TASK STATEMENT ▸
Each line of the data below from the one holding "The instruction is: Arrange" to the one holding "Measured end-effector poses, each", inclusive, is to be reproduced exactly; no other line belongs in the answer.

Source data
::::

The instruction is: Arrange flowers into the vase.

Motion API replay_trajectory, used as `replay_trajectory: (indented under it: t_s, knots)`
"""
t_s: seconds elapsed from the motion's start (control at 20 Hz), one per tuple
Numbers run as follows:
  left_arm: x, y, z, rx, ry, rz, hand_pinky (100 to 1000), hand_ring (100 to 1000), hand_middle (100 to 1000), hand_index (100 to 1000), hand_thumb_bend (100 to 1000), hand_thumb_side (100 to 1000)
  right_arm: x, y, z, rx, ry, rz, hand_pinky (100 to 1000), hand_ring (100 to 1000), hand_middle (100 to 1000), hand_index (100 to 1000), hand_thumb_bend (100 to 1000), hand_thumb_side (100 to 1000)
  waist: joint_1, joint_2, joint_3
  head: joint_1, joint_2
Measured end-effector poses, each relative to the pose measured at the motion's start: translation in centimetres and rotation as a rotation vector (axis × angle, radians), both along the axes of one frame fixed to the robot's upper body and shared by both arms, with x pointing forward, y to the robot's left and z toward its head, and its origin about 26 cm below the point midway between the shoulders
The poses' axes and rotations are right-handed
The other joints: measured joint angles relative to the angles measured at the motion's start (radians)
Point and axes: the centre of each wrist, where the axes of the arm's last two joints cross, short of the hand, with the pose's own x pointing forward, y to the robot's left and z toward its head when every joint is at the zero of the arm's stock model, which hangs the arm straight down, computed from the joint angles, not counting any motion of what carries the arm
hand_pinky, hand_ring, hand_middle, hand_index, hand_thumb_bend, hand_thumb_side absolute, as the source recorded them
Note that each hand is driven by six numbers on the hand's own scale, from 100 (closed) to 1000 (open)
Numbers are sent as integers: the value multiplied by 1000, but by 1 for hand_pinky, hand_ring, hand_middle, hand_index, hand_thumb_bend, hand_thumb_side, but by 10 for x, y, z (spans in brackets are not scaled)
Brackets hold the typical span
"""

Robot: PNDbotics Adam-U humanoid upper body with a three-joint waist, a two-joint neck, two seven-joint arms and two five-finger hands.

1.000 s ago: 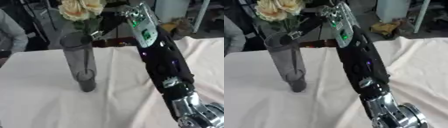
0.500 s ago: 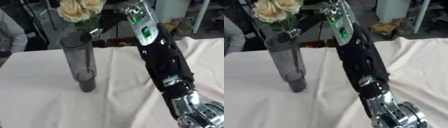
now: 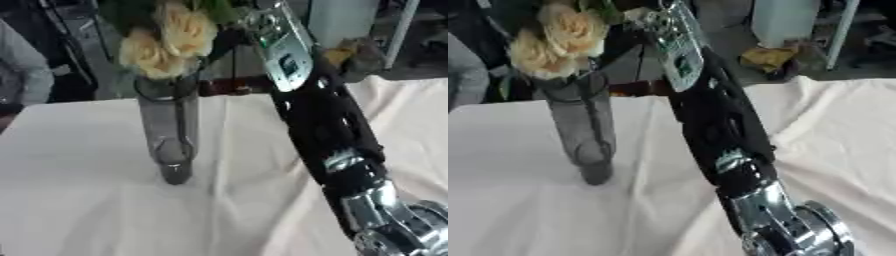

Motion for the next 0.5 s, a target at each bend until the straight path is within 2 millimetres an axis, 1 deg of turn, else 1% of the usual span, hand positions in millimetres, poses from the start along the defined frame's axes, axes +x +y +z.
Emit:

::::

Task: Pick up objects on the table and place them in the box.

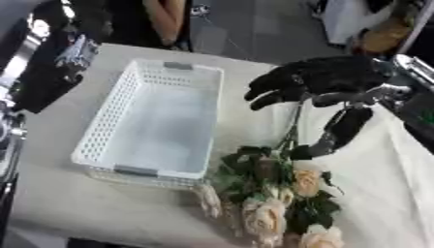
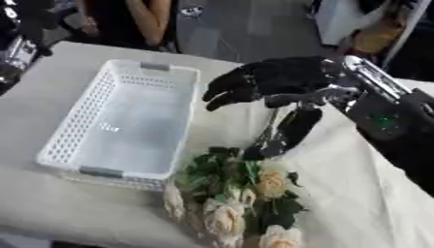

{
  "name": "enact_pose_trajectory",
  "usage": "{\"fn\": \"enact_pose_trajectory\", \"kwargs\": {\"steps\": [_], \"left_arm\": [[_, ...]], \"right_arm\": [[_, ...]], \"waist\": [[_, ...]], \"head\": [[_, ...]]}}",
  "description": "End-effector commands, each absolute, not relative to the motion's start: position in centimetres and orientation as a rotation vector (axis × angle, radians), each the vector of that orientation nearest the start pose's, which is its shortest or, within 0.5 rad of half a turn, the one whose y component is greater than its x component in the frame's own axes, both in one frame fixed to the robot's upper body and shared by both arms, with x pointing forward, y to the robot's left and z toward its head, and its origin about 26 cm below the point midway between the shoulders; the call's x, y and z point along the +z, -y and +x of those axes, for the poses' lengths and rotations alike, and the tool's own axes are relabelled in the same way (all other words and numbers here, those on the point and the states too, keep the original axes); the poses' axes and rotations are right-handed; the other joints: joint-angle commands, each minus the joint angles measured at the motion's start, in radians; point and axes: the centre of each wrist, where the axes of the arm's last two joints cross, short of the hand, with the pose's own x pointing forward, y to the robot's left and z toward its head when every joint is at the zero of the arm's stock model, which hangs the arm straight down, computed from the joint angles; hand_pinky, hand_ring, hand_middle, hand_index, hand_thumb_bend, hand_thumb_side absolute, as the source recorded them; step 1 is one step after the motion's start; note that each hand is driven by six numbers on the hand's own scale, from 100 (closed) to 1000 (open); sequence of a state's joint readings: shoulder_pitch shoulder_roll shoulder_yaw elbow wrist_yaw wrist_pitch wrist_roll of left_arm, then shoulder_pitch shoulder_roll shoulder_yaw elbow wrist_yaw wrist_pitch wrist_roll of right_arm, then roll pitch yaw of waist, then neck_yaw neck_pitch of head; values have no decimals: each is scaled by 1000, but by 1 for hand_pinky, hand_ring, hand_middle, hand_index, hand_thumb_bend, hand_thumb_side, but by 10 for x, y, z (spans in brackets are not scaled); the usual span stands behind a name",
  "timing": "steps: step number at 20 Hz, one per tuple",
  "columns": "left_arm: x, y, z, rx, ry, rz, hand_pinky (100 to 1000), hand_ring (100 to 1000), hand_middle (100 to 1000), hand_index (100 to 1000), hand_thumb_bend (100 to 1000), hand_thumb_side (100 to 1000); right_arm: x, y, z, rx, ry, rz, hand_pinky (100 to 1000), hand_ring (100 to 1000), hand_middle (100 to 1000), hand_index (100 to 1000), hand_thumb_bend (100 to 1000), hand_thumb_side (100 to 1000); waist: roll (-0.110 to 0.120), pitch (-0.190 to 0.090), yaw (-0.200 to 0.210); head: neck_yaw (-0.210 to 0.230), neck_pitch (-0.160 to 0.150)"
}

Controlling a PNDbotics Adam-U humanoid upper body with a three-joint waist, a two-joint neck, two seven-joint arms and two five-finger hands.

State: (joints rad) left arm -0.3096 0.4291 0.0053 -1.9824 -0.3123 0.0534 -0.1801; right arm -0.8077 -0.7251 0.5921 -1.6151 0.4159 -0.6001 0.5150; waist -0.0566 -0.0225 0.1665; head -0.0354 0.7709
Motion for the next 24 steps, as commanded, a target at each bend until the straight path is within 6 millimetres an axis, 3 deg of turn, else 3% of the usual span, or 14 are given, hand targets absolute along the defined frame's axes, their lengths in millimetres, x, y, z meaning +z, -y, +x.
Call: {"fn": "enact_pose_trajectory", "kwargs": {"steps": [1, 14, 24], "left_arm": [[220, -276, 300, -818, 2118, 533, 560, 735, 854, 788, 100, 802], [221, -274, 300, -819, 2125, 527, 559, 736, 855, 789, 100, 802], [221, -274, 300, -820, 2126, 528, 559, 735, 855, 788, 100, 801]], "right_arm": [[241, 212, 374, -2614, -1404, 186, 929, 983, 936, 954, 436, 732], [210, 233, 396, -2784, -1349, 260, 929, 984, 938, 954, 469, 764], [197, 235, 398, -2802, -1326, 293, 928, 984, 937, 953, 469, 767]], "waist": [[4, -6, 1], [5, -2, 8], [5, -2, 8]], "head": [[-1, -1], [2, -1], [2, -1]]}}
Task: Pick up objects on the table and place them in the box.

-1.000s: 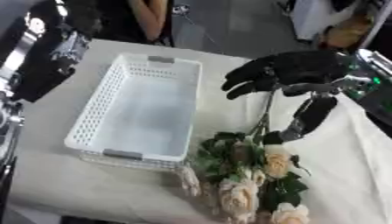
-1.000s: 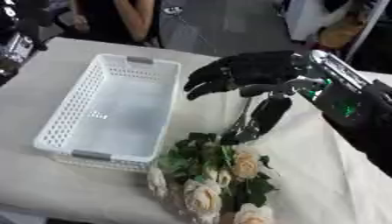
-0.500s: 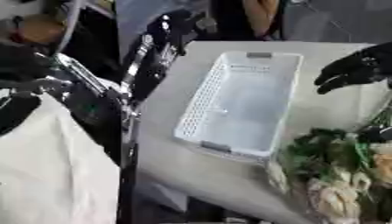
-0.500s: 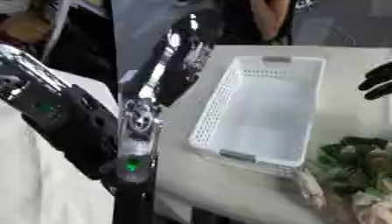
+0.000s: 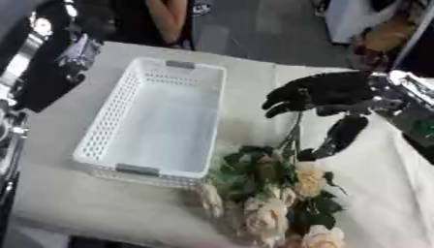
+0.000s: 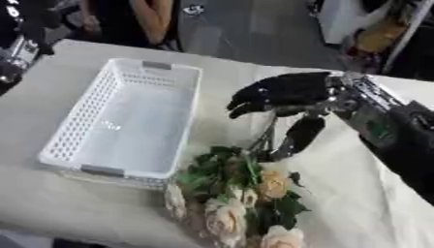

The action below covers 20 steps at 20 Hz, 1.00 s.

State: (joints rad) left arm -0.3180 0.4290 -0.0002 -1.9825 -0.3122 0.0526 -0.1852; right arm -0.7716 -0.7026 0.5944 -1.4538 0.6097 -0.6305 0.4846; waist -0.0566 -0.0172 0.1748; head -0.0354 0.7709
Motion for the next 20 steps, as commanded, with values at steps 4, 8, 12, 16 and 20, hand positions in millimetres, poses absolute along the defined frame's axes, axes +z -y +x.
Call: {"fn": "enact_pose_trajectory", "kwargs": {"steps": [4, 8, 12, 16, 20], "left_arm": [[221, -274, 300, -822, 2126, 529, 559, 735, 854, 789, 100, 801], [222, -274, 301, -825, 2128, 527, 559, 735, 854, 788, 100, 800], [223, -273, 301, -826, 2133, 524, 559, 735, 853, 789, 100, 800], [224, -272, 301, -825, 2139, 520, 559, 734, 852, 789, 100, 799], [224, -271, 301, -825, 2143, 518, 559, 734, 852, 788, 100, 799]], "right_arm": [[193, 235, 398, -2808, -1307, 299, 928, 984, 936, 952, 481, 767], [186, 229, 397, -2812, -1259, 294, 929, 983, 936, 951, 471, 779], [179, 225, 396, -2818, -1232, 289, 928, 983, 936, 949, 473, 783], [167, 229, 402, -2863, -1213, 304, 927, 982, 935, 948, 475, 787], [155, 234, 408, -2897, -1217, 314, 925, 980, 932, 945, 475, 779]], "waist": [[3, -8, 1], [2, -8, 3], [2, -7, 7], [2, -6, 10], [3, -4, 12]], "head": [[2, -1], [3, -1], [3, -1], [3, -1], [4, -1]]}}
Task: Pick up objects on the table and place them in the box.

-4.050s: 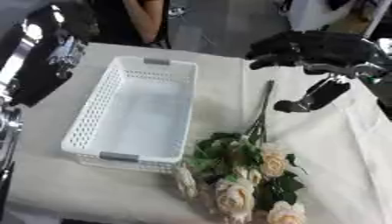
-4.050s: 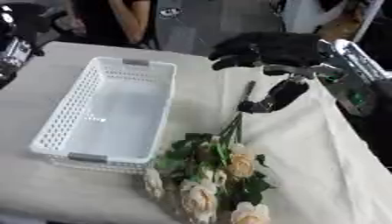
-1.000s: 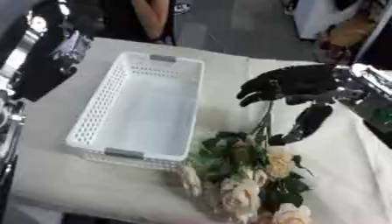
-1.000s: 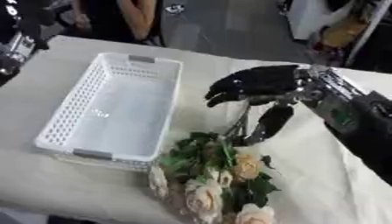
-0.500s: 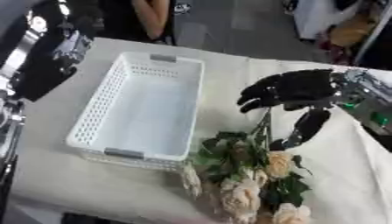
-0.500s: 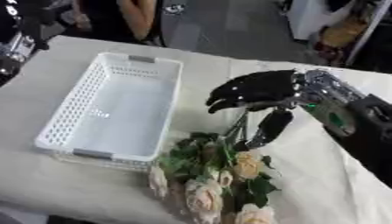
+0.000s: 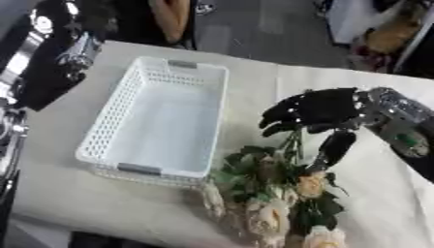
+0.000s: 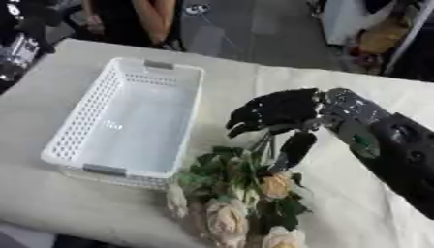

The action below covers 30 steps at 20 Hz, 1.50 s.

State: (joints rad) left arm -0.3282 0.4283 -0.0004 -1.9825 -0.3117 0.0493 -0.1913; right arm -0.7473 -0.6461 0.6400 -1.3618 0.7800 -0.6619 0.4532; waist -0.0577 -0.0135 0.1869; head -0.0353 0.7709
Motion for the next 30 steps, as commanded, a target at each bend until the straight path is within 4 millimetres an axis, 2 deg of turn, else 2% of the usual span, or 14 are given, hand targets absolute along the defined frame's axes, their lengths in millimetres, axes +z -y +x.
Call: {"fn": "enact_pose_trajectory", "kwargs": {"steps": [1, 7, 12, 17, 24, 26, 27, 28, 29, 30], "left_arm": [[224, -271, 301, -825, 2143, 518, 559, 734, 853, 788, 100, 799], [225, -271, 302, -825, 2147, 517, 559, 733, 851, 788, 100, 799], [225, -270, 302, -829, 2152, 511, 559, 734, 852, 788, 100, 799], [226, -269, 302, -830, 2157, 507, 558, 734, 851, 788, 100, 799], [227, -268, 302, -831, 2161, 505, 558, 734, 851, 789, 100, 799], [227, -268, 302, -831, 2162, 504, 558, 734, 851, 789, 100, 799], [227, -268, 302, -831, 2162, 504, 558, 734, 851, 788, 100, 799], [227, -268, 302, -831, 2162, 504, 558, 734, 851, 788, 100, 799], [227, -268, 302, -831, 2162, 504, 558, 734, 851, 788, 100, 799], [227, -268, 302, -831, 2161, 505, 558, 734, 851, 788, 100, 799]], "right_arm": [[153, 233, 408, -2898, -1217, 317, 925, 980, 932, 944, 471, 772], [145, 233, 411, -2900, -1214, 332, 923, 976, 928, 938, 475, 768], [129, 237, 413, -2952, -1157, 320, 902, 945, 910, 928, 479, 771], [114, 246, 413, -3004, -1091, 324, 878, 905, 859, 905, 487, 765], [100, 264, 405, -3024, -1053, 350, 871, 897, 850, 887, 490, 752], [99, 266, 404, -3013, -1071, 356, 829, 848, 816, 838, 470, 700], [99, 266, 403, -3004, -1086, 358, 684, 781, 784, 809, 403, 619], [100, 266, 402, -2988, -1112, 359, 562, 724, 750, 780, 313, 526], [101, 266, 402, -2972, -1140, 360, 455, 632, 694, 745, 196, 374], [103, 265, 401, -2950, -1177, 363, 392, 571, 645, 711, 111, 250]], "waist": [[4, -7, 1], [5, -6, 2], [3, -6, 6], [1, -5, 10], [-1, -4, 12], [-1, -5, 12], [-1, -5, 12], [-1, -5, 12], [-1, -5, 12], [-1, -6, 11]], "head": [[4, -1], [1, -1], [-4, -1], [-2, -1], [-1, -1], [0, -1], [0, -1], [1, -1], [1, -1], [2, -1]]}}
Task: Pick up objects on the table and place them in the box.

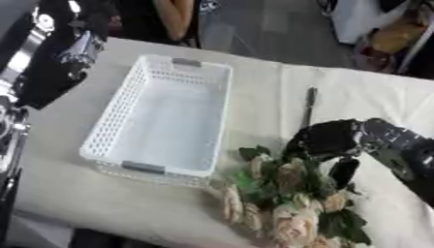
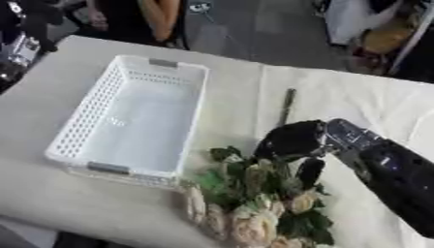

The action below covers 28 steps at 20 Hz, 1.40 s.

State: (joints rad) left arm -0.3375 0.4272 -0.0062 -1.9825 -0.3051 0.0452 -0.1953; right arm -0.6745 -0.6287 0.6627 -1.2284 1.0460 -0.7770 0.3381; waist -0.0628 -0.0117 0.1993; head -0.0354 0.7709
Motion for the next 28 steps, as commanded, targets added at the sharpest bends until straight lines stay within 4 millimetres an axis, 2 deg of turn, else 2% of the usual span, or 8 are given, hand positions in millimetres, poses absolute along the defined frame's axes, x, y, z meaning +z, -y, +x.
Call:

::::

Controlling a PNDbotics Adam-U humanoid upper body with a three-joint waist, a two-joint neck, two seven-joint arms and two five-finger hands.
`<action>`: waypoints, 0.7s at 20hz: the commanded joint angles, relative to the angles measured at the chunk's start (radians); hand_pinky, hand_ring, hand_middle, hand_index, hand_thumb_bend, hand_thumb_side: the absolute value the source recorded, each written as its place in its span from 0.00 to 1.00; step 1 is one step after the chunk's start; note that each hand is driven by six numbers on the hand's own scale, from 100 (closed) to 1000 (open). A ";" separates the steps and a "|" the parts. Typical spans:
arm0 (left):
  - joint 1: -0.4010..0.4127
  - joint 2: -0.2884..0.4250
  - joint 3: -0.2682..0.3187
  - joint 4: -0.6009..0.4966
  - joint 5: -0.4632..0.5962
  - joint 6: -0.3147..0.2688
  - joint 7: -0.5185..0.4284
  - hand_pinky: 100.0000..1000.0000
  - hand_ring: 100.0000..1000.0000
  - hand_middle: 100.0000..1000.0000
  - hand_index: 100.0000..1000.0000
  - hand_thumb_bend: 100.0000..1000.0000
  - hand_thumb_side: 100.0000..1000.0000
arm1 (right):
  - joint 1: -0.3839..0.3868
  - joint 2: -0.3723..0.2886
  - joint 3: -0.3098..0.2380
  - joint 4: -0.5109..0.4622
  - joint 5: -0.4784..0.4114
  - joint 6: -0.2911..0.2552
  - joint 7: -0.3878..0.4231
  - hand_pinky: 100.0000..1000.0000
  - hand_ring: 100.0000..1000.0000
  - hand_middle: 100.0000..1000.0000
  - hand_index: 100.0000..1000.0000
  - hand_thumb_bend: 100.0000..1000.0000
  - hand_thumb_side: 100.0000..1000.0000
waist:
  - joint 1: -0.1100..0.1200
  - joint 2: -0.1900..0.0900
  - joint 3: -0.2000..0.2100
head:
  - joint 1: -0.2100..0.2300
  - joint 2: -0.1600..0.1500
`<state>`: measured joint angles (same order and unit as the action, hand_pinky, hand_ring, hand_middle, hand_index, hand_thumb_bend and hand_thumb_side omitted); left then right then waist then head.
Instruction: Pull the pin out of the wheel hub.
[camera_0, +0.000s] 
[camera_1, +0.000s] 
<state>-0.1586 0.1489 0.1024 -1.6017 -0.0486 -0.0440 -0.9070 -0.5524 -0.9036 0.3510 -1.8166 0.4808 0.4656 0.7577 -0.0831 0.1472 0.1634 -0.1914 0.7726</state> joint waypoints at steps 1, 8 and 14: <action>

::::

ANSWER TO THE EXERCISE ▸
The instruction is: Arrange flowers into the vase.

Motion API replay_trajectory, used as `replay_trajectory: (indented under it: t_s, knots)`
"""
t_s: seconds elapsed from the motion's start (control at 20 Hz), one per tuple
Numbers run as follows:
  left_arm: x, y, z, rx, ry, rz, hand_pinky (100 to 1000), hand_ring (100 to 1000), hand_middle (100 to 1000), hand_index (100 to 1000), hand_thumb_bend (100 to 1000), hand_thumb_side (100 to 1000)
  right_arm: x, y, z, rx, ry, rz, hand_pinky (100 to 1000), hand_ring (100 to 1000), hand_middle (100 to 1000), hand_index (100 to 1000), hand_thumb_bend (100 to 1000), hand_thumb_side (100 to 1000)
  waist: joint_1, joint_2, joint_3
  head: joint_1, joint_2
Measured end-effector poses, each relative to the pose measured at the motion's start: translation in centimetres and rotation as a rotation vector (axis × angle, radians), both along the axes of one frame fixed to the robot's upper body and shared by both arms, with x pointing forward, y to the robot's left and z toward its head, and its origin about 26 cm below the point midway between the shoulders

Nothing remains to be done for this exercise.